> _Exercise_: Please write out the listing beneath this sentence exactly, from its first line to the line with "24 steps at", and stop there.
------------------------
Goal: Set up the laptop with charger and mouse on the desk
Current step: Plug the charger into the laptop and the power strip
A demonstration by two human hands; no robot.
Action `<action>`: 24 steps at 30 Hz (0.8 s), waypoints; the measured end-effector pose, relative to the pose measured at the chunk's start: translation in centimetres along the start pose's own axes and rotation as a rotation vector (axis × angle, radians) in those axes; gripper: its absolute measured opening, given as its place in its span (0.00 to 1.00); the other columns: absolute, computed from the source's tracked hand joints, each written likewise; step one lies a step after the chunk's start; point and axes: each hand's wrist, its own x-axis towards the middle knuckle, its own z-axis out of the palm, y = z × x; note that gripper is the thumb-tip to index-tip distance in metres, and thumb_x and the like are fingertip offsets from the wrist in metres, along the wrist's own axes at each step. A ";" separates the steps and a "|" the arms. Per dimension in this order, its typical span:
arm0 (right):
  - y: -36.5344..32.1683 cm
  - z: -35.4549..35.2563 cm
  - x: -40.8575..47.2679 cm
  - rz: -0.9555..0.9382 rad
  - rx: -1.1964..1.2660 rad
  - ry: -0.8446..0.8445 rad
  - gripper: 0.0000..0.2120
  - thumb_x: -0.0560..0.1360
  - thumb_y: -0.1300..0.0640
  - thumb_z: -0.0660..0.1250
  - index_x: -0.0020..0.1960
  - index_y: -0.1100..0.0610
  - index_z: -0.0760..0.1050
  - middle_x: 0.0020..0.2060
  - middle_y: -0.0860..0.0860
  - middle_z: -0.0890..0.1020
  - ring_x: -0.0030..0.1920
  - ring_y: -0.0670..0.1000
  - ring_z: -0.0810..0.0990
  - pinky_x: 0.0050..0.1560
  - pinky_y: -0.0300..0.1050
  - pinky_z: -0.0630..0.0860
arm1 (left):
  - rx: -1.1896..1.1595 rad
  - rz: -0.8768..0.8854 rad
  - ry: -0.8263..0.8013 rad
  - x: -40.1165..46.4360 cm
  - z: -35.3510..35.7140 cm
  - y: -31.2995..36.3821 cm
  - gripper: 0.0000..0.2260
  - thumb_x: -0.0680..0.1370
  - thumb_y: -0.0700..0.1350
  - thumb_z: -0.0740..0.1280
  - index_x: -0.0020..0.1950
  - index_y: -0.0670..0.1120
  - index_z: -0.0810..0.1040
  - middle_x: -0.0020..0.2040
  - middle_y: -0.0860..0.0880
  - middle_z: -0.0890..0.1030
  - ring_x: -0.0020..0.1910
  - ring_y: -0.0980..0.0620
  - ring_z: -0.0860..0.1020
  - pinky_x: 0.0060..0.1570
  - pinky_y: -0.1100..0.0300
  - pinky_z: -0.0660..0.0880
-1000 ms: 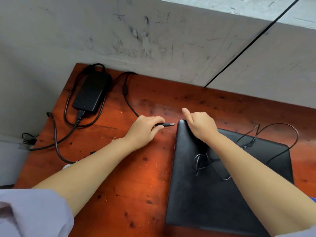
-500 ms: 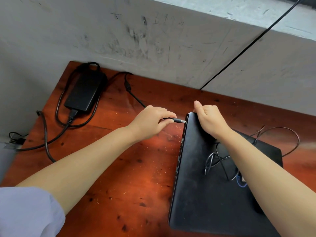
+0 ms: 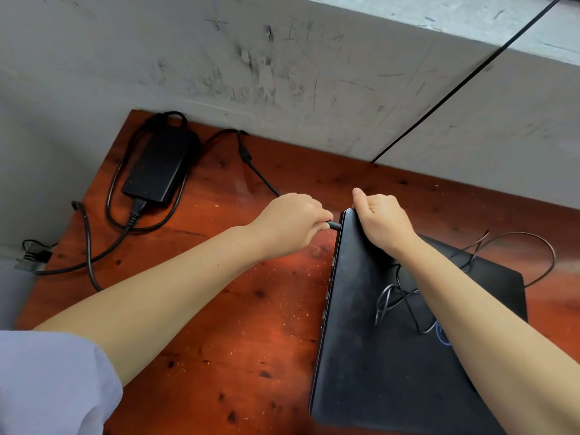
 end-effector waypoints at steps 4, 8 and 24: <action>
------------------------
> _Expected output_:
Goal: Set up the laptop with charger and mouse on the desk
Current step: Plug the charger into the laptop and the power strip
A demonstration by two human hands; no robot.
Action `<action>`: 24 steps at 30 Hz (0.8 s), waypoints; the measured end-effector pose, relative to the pose measured at the chunk's start: translation in centimetres along the start pose's own axes and rotation as a rotation vector (axis × angle, radians) in those axes; gripper: its absolute measured opening, given as its place in its span (0.00 to 1.00); the other columns: absolute, computed from the source's tracked hand joints, each written likewise; step one lies a step after the chunk's start; point and axes: each hand's wrist, its own x-axis towards the middle knuckle, its own z-axis out of the palm, y = z × x; note that gripper is the thumb-tip to index-tip distance in metres, and thumb_x and the like are fingertip offsets from the wrist in metres, along the wrist's own axes at each step. A ";" separates the steps and a "|" the arms. Per dimension in this order, its typical span:

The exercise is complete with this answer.